**TASK PROMPT**
There is one span to output from the data below: the lines starting at the line with "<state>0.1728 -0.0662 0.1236" and ending at the line with "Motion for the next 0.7". Output it exactly, ends included, nothing more.

**TASK MATERIAL**

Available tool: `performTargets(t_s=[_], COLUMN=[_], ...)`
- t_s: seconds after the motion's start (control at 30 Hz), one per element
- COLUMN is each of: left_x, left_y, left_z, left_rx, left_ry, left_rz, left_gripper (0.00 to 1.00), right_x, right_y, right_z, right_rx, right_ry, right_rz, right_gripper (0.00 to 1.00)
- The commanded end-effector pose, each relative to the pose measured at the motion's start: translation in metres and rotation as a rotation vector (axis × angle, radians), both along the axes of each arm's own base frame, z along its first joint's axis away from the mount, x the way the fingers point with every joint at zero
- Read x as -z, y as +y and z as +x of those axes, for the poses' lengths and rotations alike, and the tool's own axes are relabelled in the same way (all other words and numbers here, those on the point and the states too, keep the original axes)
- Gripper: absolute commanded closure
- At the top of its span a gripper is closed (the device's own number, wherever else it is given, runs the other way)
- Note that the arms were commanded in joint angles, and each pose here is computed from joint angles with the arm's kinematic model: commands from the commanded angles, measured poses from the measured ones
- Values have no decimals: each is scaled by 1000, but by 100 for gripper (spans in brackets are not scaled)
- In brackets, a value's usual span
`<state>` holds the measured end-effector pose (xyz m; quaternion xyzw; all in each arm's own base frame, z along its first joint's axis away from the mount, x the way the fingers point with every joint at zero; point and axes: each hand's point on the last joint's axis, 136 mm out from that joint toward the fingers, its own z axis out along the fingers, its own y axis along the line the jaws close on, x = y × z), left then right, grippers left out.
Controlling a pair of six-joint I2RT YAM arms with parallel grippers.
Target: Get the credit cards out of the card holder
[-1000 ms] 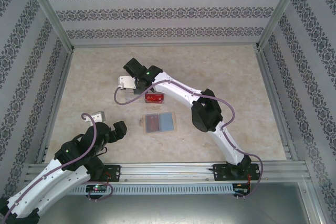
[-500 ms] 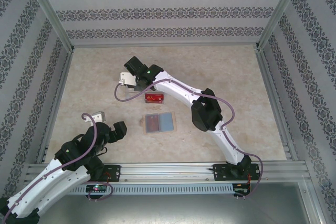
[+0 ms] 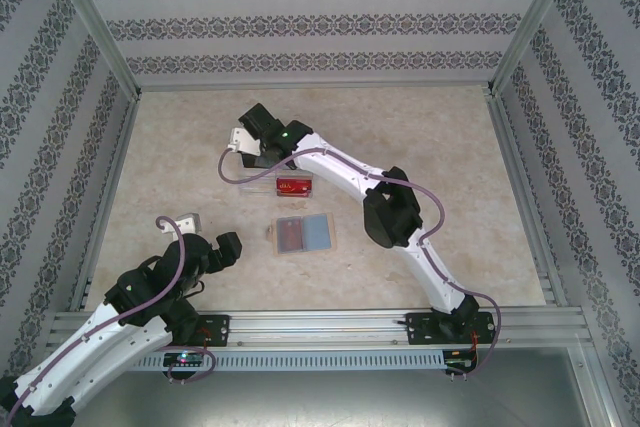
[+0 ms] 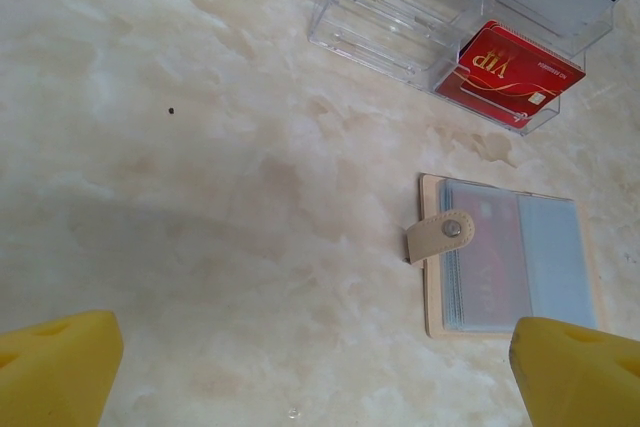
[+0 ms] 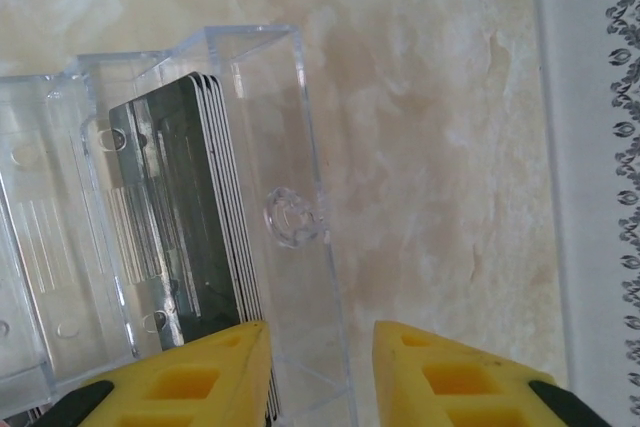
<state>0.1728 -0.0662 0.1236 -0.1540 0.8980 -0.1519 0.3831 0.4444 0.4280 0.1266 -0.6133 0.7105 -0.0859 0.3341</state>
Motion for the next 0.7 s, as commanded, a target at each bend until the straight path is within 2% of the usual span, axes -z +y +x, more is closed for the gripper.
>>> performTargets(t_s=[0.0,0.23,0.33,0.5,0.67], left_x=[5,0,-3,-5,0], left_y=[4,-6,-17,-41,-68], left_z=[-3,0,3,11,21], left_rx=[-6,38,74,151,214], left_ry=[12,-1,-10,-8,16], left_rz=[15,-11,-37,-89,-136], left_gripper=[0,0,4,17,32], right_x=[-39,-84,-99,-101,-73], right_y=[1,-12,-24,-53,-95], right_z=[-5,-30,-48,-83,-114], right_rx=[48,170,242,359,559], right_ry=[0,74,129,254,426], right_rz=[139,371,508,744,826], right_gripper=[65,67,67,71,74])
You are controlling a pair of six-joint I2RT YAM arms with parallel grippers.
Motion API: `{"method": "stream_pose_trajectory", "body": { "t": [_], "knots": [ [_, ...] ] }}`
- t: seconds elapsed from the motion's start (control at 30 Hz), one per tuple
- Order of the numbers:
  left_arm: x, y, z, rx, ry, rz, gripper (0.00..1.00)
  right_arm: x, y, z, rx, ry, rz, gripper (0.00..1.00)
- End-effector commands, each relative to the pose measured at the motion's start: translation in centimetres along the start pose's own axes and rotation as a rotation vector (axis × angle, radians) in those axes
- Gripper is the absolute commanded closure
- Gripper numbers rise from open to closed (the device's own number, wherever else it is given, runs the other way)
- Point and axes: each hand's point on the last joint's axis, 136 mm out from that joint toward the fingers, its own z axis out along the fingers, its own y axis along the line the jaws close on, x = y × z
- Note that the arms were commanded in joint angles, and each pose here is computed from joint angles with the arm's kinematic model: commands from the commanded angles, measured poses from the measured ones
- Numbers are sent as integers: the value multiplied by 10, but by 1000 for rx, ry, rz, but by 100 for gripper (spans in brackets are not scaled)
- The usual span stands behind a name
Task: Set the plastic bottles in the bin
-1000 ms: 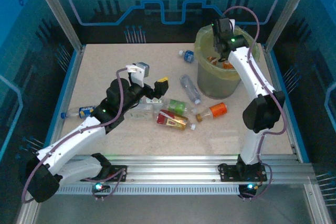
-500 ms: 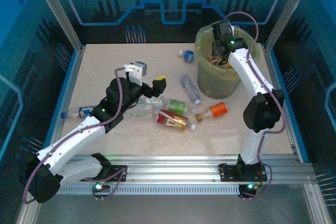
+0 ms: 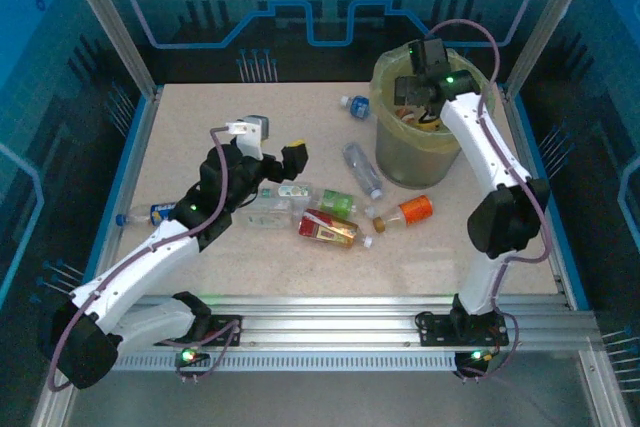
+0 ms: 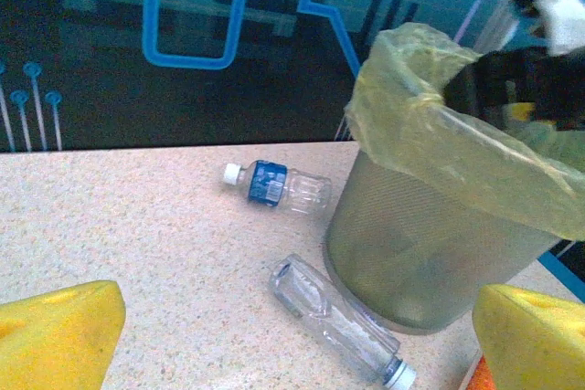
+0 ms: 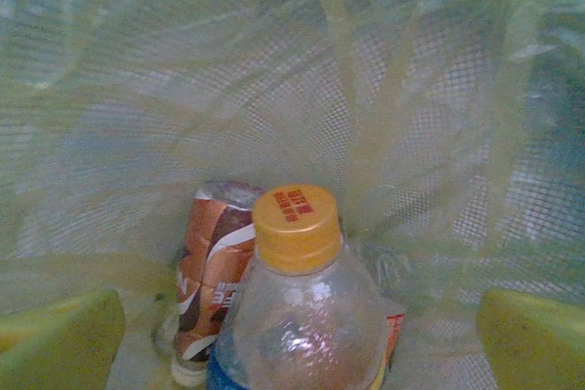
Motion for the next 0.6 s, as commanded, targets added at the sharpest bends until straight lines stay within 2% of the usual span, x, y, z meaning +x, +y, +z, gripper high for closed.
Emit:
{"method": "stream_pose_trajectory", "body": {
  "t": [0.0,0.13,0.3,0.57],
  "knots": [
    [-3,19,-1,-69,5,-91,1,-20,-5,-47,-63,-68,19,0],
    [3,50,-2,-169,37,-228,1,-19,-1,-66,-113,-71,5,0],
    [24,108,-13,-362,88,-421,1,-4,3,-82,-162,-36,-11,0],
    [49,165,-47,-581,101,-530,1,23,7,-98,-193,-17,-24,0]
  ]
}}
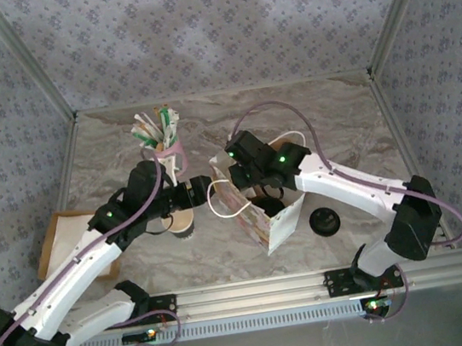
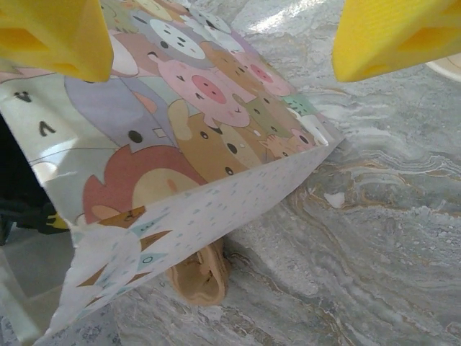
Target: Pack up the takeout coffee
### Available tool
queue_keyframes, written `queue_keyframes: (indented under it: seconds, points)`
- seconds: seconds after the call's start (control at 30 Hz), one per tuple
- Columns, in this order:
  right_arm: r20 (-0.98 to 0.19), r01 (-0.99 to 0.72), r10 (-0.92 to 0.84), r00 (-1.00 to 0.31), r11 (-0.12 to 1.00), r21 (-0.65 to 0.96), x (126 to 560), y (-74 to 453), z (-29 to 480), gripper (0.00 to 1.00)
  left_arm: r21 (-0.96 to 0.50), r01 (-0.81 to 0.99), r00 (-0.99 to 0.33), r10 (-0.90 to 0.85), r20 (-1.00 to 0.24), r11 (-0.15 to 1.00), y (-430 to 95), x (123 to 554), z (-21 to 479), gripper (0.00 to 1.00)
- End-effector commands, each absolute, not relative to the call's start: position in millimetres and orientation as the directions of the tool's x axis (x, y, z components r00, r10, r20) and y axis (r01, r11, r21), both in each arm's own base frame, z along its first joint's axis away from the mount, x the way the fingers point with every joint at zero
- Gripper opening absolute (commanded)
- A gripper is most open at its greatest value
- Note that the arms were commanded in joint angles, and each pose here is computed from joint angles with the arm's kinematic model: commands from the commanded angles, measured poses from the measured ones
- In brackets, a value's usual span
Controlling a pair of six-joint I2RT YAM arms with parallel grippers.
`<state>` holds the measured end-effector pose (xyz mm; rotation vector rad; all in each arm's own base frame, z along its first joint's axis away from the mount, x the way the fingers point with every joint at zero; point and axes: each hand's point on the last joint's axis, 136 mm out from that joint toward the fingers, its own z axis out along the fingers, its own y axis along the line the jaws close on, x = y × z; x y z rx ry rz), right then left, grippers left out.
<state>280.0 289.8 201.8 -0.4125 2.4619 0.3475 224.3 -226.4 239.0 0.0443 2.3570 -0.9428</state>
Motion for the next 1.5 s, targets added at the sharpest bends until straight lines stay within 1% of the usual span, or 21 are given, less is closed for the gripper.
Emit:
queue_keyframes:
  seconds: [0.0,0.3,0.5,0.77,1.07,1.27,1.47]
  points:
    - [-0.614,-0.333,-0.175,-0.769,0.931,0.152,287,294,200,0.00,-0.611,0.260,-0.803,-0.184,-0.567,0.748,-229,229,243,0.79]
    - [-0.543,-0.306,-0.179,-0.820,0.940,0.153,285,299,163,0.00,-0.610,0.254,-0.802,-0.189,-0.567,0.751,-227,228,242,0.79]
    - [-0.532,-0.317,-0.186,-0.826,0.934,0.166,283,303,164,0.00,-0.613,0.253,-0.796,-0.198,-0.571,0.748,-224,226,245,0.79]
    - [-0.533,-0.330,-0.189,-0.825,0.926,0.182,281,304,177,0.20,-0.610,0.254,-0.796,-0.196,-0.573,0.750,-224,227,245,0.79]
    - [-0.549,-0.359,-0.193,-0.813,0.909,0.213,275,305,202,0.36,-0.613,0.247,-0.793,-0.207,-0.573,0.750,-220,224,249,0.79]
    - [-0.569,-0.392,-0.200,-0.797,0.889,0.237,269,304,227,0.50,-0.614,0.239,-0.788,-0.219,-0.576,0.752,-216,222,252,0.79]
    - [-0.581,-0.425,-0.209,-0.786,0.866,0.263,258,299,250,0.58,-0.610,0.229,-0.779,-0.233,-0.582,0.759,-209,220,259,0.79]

**REPLY**
<state>0.1728 -0.0662 0.1236 -0.1540 0.8980 -0.1519 0.3831 0.4444 0.4280 0.1266 -0.6133 0.7105 -0.0859 0.3341</state>
Motion for the next 0.7 s, as commanded, a target at each bend until the straight path is within 2% of the usual span, axes -z +y +x, more is closed for the gripper.

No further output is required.